▶ Problem: Take the records below and copy them exactly.

—————

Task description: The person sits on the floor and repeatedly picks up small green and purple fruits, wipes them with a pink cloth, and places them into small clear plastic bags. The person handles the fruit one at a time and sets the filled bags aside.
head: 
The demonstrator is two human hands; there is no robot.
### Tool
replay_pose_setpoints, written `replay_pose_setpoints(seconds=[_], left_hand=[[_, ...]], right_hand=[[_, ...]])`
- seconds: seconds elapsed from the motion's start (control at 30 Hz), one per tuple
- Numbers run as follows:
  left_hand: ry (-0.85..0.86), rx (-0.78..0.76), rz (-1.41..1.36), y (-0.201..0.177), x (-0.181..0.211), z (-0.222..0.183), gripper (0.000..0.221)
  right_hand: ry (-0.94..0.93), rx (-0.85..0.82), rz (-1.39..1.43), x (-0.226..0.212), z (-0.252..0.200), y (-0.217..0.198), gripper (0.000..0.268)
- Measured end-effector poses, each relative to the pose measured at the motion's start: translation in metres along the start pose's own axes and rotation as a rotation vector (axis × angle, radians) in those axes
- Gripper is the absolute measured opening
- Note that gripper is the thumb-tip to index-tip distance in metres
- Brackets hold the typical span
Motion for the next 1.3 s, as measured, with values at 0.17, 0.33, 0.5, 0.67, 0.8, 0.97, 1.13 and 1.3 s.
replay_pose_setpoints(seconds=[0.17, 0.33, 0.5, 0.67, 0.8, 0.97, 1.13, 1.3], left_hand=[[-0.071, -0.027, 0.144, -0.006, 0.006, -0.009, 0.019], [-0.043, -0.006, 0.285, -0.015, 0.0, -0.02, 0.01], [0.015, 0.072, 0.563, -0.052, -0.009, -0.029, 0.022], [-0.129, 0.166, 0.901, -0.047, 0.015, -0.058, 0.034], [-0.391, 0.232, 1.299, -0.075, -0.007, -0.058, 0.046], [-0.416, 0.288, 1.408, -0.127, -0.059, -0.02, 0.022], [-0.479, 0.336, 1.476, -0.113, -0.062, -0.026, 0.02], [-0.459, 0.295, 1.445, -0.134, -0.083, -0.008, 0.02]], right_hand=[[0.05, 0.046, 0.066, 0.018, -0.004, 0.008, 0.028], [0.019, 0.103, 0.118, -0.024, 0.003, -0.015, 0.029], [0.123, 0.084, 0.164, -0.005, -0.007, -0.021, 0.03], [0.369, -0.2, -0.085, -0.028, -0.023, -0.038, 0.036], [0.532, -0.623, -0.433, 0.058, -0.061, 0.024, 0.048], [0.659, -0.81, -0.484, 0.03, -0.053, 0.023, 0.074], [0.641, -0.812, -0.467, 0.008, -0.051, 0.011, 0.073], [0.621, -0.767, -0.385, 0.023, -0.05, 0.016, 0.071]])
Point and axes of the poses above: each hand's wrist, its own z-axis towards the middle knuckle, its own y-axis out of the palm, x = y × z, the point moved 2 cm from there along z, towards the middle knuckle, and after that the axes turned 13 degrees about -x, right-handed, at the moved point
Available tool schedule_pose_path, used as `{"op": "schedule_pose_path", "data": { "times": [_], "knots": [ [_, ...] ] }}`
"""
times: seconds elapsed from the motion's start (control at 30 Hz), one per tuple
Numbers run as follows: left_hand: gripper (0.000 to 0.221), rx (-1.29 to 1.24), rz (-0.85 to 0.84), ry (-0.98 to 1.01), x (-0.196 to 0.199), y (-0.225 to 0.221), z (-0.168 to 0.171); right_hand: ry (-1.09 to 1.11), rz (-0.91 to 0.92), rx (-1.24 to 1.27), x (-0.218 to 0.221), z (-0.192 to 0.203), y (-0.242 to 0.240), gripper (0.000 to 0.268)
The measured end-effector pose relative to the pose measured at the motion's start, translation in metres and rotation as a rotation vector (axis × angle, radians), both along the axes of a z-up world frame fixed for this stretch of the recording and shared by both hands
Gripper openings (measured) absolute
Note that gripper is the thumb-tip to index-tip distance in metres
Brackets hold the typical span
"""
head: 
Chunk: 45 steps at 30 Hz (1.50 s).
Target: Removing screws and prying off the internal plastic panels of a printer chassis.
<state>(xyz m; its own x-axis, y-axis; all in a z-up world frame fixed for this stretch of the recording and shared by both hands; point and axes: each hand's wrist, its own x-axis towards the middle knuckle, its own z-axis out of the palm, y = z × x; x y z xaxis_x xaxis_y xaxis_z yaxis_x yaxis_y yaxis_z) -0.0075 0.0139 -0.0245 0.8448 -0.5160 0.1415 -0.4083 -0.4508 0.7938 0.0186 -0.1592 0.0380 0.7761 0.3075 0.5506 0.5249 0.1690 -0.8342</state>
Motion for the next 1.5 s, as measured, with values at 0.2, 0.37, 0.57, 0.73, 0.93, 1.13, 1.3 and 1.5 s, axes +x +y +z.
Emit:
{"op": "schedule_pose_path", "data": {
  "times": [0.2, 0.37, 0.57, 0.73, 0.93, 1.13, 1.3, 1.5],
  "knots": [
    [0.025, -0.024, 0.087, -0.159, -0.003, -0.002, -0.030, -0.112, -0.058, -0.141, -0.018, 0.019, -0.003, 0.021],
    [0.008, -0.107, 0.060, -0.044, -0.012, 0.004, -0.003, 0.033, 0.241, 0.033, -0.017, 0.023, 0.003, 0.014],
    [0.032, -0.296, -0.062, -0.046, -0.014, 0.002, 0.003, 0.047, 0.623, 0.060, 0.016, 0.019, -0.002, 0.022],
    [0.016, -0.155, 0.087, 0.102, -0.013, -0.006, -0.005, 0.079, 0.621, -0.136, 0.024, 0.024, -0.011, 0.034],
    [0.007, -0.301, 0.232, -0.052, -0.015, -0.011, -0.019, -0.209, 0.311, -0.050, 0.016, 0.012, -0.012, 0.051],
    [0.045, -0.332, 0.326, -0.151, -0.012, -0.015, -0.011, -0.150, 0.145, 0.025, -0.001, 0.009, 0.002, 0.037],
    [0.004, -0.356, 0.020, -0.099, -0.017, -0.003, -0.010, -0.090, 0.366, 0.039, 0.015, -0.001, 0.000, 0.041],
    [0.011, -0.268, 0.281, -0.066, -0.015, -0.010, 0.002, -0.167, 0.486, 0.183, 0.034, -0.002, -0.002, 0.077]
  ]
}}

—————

▶ Exercise response:
Task description: The person sits on the floor and repeatedly picks up small green and purple fruits, wipes them with a pink cloth, and places them into small clear plastic bags. The person handles the fruit one at a time and sets the filled bags aside.
head: 
The demonstrator is two human hands; there is no robot.
### Tool
replay_pose_setpoints, written `replay_pose_setpoints(seconds=[_], left_hand=[[_, ...]], right_hand=[[_, ...]])`
- seconds: seconds elapsed from the motion's start (control at 30 Hz), one per tuple
- Numbers run as follows:
  left_hand: ry (-0.85..0.86), rx (-0.78..0.76), rz (-1.41..1.36), y (-0.201..0.177), x (-0.181..0.211), z (-0.222..0.183), gripper (0.000..0.221)
  right_hand: ry (-0.94..0.93), rx (-0.85..0.82), rz (-1.39..1.43), x (-0.226..0.212), z (-0.252..0.200), y (-0.217..0.198), gripper (0.000..0.268)
- Measured end-effector poses, each relative to the pose measured at the motion's start: translation in metres along the start pose's own axes and rotation as a rotation vector (axis × angle, radians) in those axes
- Gripper is the absolute measured opening
- Note that gripper is the thumb-tip to index-tip distance in metres
- Brackets hold the typical span
Motion for the next 1.3 s, as measured, with values at 0.17, 0.33, 0.5, 0.67, 0.8, 0.97, 1.13 and 1.3 s.
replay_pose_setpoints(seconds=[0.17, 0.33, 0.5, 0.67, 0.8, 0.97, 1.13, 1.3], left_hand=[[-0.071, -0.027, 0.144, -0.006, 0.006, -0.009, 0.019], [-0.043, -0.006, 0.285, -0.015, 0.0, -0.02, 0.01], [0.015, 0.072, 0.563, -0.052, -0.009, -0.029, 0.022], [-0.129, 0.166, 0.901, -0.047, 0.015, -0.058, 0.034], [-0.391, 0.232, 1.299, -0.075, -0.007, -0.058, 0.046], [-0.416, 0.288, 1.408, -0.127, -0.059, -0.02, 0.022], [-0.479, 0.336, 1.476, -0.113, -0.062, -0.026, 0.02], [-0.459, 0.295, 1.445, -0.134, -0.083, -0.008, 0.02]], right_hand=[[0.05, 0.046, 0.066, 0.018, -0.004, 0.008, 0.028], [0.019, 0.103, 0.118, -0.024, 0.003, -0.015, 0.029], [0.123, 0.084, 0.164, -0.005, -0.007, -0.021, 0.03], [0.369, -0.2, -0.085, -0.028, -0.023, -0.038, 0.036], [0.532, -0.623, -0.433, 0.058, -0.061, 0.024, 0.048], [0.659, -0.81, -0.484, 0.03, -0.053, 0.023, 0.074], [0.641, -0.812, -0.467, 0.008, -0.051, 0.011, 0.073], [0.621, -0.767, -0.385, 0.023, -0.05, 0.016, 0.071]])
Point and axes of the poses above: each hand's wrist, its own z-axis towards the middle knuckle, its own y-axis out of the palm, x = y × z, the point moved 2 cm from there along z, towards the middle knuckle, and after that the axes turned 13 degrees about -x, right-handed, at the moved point
Available tool schedule_pose_path, used as `{"op": "schedule_pose_path", "data": { "times": [_], "knots": [ [_, ...] ] }}`
"""
times: seconds elapsed from the motion's start (control at 30 Hz), one per tuple
Numbers run as follows: left_hand: gripper (0.000 to 0.221), rx (-1.29 to 1.24), rz (-0.85 to 0.84), ry (-0.98 to 1.01), x (-0.196 to 0.199), y (-0.225 to 0.221), z (-0.168 to 0.171); right_hand: ry (-1.09 to 1.11), rz (-0.91 to 0.92), rx (-1.24 to 1.27), x (-0.218 to 0.221), z (-0.192 to 0.203), y (-0.242 to 0.240), gripper (0.000 to 0.268)
The measured end-effector pose relative to the pose measured at the motion's start, translation in metres and rotation as a rotation vector (axis × angle, radians), both along the axes of a z-up world frame fixed for this stretch of the recording and shared by both hands
Gripper openings (measured) absolute
Note that gripper is the thumb-tip to index-tip distance in metres
Brackets hold the typical span
"""
head: 
Chunk: 45 steps at 30 Hz (1.50 s).
Target: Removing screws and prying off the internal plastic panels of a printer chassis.
<state>(xyz m; its own x-axis, y-axis; all in a z-up world frame fixed for this stretch of the recording and shared by both hands; point and axes: each hand's wrist, its own x-axis towards the middle knuckle, its own z-axis out of the palm, y = z × x; x y z xaxis_x xaxis_y xaxis_z yaxis_x yaxis_y yaxis_z) -0.0075 0.0139 -0.0245 0.8448 -0.5160 0.1415 -0.4083 -0.4508 0.7938 0.0186 -0.1592 0.0380 0.7761 0.3075 0.5506 0.5249 0.1690 -0.8342</state>
Motion for the next 1.5 s, as measured, with values at 0.2, 0.37, 0.57, 0.73, 0.93, 1.13, 1.3 and 1.5 s, axes +x +y +z.
Emit:
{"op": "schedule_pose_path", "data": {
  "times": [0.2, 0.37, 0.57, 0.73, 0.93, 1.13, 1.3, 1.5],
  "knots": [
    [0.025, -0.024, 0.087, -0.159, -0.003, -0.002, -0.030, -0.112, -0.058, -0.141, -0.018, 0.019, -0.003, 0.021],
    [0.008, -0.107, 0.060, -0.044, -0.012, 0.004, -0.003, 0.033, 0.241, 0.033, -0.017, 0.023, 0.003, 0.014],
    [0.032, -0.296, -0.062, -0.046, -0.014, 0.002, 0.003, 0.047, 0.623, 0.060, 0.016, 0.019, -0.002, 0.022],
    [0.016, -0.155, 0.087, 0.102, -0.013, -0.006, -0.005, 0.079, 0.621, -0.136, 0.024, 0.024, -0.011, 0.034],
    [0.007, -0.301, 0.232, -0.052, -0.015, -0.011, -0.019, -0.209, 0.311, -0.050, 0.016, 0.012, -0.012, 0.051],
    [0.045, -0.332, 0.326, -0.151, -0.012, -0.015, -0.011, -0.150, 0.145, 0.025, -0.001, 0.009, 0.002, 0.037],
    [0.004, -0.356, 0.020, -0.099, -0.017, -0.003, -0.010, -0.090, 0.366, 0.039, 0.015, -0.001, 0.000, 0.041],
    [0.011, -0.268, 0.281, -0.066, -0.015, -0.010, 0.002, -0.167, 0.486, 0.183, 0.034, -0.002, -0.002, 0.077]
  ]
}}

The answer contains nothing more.